C’est lui qui sert le thé au Café Glacier : « Juste pour donner un coup de main à Céline ». Sinon, sa vie, c’est le cinéma. C’était, plutôt. Après vingt cinq ans de fré­quen­ta­tion assi­due des stu­dios, il a dû s’en éloigner : il y a six ans, sa femme, partie s’embau­cher comme ouvrière agri­cole en Espagne pour trois mois, n’est plus reve­nue. Et il fal­lait bien s’occu­per des enfants. Un jour peut être, quand ils seront grands...

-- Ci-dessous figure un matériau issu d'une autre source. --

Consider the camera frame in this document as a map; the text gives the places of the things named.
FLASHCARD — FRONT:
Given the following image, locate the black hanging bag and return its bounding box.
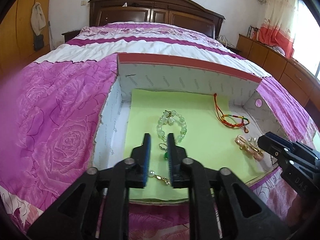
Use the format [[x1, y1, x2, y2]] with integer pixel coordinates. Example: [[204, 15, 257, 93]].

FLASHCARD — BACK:
[[33, 35, 45, 51]]

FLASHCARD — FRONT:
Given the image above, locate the white cable bundle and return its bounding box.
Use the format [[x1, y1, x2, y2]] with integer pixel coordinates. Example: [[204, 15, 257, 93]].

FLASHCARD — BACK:
[[219, 35, 235, 48]]

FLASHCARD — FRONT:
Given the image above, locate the row of books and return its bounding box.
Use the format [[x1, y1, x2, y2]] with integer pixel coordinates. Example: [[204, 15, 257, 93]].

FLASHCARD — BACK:
[[247, 25, 260, 40]]

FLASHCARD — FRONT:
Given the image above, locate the pink pearl gold hair clip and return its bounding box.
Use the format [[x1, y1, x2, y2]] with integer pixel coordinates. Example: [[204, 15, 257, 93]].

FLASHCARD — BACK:
[[235, 134, 265, 160]]

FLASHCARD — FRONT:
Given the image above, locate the orange wooden wardrobe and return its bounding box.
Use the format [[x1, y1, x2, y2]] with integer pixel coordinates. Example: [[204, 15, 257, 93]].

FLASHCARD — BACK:
[[0, 0, 54, 80]]

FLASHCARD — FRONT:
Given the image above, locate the pale green paper sheet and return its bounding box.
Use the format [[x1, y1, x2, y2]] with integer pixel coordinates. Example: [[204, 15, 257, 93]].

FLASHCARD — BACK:
[[122, 89, 265, 202]]

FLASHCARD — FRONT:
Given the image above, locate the dark wooden headboard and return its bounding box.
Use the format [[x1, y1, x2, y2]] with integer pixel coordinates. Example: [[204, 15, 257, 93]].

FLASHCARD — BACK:
[[88, 0, 225, 40]]

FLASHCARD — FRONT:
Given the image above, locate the long wooden cabinet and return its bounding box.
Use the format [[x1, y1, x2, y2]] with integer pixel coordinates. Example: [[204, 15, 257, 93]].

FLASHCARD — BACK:
[[236, 33, 320, 110]]

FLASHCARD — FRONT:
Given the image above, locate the multicolour woven string bracelet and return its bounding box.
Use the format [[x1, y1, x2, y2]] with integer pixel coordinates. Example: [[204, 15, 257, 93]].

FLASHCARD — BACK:
[[213, 93, 250, 133]]

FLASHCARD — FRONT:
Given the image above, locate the pink floral bedspread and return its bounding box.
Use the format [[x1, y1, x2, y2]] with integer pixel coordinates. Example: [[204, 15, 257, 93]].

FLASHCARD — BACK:
[[0, 21, 320, 240]]

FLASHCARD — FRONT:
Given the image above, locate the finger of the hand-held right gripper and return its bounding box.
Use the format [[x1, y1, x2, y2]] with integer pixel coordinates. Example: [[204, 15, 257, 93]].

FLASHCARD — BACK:
[[257, 132, 320, 160], [272, 147, 302, 171]]

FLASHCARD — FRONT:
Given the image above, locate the jade bead bracelet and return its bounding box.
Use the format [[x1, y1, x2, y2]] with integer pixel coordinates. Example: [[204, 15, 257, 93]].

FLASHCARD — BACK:
[[156, 110, 187, 143]]

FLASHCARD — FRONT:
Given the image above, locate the pink cardboard box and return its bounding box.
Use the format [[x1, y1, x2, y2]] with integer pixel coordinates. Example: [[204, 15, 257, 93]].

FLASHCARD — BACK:
[[92, 52, 287, 207]]

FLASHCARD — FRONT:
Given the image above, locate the cream and orange curtain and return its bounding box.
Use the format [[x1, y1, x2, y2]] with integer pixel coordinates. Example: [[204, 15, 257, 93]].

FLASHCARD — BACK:
[[257, 0, 299, 58]]

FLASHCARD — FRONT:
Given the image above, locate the pearl gold earring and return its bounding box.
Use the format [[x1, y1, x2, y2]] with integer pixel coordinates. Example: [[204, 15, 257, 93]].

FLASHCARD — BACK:
[[149, 170, 171, 186]]

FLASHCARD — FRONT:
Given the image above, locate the bright window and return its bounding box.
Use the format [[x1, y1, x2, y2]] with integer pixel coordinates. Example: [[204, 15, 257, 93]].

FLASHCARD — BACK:
[[291, 0, 320, 80]]

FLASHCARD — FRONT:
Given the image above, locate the beige hanging towel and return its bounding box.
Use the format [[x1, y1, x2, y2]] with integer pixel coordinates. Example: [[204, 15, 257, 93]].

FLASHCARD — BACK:
[[30, 2, 47, 36]]

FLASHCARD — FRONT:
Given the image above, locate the white stick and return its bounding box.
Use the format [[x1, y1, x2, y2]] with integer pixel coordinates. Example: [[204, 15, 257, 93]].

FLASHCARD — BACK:
[[48, 21, 55, 50]]

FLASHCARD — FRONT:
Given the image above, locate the green gem earring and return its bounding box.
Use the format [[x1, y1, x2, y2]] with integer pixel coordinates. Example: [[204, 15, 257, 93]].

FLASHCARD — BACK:
[[158, 143, 169, 160]]

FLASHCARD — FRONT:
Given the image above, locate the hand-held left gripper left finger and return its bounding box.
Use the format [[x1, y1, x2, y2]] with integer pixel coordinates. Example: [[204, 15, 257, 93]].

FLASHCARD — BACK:
[[26, 133, 152, 240]]

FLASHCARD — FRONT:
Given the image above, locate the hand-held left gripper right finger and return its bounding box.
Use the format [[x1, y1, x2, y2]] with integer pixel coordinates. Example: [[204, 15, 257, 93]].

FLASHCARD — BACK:
[[167, 133, 292, 240]]

Originaire de Ouarzazate, il passe un diplôme de tailleur, et de tour­neur en méca­ni­que. Un jour, il ren­contre de joyeux ita­liens qui lui pro­po­sent de faire de la figu­ra­tion. Engagé par la régie, puis assis­tant, il fran­chit tous les échelons, se rend indis­pen­sa­ble, fait partie de l’équipe pla­teau, s’occupe des acteurs. Il apprend l’ita­lien, l’anglais, suit les tour­na­ges à Malte, en Tunisie.
« Le cinéma, c’est le meilleur métier du monde ! On voyage, on fait des ren­contres, on est bien payé, la rou­tine n’existe pas, sur le pla­teau, tout le monde n’a qu’un seul but : réus­sir le film ! » Il égrène les sou­ve­nirs : « Peter O’Toole, grand mon­sieur ! », « Brad Pitt, un ange ! » « Ben Kingsley, la classe impé­riale ! ». Il a été assis­tant caméra lors du tour­nage des 10 Commandements, s’est per­son­nel­le­ment occupé de Jamel Debbouze pen­dant le tour­nage de Mission Cléopâtre et salue l’élégance d’Alain Chabat, qui, sur le tour­nage, invi­tait les tech­ni­ciens à la table des vedet­tes. Il a tourné six fois l’his­toire de Saladin, avec des pro­duc­tions dif­fé­ren­tes. Il en aurait beau­coup à dire, mais reste dis­cret, nos­tal­gi­que.
« Je ne peux pas regar­der des films, j’ai perdu l’inno­cence du spec­ta­teur, je vois tous les défauts, je cri­ti­que l’éclairage, la place de la caméra... ». Il se force pour les enfants, mais rien ne l’inté­resse. Il sait tout faire, il survit en bri­co­lant. Silam comme un alba­tros posé sur le sable de Ouarzazate.